* **DESCRIPTION OF THE TASK**:
Wherever the string "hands" appears in the listing, copy that line.

* **RECORDED INFORMATION**:
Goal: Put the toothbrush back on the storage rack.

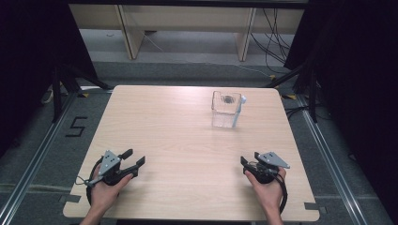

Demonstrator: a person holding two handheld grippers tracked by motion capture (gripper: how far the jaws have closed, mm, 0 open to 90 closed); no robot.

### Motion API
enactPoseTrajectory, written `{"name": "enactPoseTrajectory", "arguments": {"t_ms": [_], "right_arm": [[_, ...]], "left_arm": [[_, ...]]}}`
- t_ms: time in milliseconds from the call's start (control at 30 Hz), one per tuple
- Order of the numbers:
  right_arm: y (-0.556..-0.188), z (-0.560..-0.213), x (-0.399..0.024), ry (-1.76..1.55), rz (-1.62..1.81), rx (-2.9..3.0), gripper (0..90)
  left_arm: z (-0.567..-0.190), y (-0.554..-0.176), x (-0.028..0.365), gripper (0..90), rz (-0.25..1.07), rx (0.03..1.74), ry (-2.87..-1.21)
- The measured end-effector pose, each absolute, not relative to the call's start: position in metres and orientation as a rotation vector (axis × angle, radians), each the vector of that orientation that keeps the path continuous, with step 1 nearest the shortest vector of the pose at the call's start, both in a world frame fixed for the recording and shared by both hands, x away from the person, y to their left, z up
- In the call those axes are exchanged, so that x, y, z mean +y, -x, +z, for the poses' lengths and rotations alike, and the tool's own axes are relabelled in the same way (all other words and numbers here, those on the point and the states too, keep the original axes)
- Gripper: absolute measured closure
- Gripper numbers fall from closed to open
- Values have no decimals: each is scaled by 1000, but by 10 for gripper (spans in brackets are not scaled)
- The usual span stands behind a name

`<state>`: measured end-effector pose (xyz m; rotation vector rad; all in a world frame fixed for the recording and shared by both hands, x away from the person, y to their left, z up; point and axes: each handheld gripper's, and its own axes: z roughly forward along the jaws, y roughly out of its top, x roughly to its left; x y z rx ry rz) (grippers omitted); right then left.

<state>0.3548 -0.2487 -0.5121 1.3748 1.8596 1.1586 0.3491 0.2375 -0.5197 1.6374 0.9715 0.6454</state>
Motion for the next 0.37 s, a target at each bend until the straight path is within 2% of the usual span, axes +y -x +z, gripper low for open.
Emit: {"name": "enactPoseTrajectory", "arguments": {"t_ms": [367], "right_arm": [[-347,-512,-247,-1383,1197,1841,390]], "left_arm": [[-520,-349,239,370,650,979,-1630]]}}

* **RESULT**:
- The measured end-effector pose, each absolute, not relative to the call's start: position in metres and orientation as a rotation vector (axis × angle, radians), each the vector of that orientation that keeps the path continuous, with step 1 nearest the shortest vector of the pose at the call's start, both in a world frame fixed for the recording and shared by both hands, x away from the person, y to their left, z up
`<state>`: measured end-effector pose (xyz m; rotation vector rad; all in a world frame fixed for the recording and shared by both hands, x away from the person, y to their left, z up; point and axes: each handheld gripper's, and its own axes: z roughly forward along the jaws, y roughly out of its top, x roughly to its left; x y z rx ry rz) (grippers omitted); right then left.

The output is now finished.